The New York World has a long editorial comment upon the recent message of the President.--It says it has the merit of a "certain sort of painful honesty" It adds:

‘ But amid all these avowals and upbraidings no word escapes Mr. Davis indicating the possibility of submission. He seems to place such complete reliance on the stubborn constancy of his people that he deems it safe to state, without palliation, the most unwelcome truths. Whoever infers from this gloomy message that the rebels are about to give up, draws a conclusion which events will disappoint, and which careful reflection on the message itself should suffice to confute. If the rebels had any thought of surrender they would not thus turn their Confederacy inside out for our inspection. If they considered negotiations for submission within the range of possibility, it would be their one to conceal their weakness, in the hope of thereby obtaining more favorable terms. These bold confessions are among the most painful proofs of undaunted and invincible determination which the rebel chiefs have ever given.

’ But why is it that they are so stout and resolute under such accumulated misfortunes? What is it feeds the political passions which, so constantly rise superior to calamity? Why is it that wave after wave of our successive victories dashes against their spirit of defiance without impression?

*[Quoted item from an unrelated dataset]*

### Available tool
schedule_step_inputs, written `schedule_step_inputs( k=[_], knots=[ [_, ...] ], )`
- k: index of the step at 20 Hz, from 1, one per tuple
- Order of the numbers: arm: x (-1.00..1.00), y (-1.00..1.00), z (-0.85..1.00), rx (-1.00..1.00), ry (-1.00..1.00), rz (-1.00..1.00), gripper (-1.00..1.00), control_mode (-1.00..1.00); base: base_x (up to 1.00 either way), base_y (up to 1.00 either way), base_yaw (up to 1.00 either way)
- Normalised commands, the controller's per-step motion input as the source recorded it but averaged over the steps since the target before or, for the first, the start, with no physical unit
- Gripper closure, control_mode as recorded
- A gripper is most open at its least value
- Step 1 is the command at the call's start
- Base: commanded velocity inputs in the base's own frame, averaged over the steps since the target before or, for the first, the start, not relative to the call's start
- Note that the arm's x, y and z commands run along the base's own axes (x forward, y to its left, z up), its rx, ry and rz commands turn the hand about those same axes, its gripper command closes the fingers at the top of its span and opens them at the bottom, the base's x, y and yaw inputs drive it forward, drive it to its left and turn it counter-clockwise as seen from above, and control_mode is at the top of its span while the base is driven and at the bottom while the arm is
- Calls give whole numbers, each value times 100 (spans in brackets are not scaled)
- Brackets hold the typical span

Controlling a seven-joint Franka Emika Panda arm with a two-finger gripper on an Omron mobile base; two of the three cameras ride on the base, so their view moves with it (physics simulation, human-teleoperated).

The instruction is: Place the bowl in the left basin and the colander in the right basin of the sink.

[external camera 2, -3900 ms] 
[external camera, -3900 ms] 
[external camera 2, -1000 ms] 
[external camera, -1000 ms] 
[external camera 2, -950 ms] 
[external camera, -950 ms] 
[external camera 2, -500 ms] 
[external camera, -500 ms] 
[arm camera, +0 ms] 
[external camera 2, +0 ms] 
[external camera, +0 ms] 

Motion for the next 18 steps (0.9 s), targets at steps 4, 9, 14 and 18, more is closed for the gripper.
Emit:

There one explanation. The Administration have none against the secession mad bull with a sword on one hand but with a red flag in the other. They infuriate him more by constantly brandishing the flag than they subdue him by their blows. Who can believe that, after all their sufferings, the South would be so stiff and high, if, throughout the war, the only issue tendered them had been a choice between allegiance to the Constitution and resumption of their old rights under it on the one side, and a continuation of the war on the other? Our military straight jacket and heroic treatment will never bring them to reason so long as we counteract the effect of our remedies by lecturing the patient about the topic on which he went mad. Until the Southern mind ceases to run solely on slavery, cure is impossible; and yet Mr. Lincoln keeps thrusting this subject upon their attention in such a way as to add new exasperation to their most inveterate prejudices.

Which is easier, to create an abolition party in the South or in the North? In the North one would presume; but it was found impossible to souse even the North over head and ears in abolitionism at once. The Republican party has steadily tended towards abolitionism from the beginning; but even to this day it durst not risk an election on the naked abolition issue. What, then, can Mr. Lincoln be thinking of in presenting the naked is sue to the South? Why does he not imitate the prudent cunning of his party in the North, and manage his politics under a less odious flag? The South is not likely to swallow without dilution, a dose which nauseates even Northern stomachs.--The Republicans carried all the recent elections on the prosecution of the war, purely and simply conscious that they would everywhere be beaten if they dared to offer an abolition front. But Mr. Lincoln presents the naked hook to the South, without any bait to cover it; surely no man out of an insane hospital can expect it to be swallowed. He has rendered a Union party in the South impossible by making union the inseparable yoke fellow of abolitions he has perpetrated the absurdity of expecting that elections can be carried on the abolition issue at the South, when it is notorious that they cannot be carried on that issue in the North. It is in consequence of such follies that victories on our side produce no submission on theirs.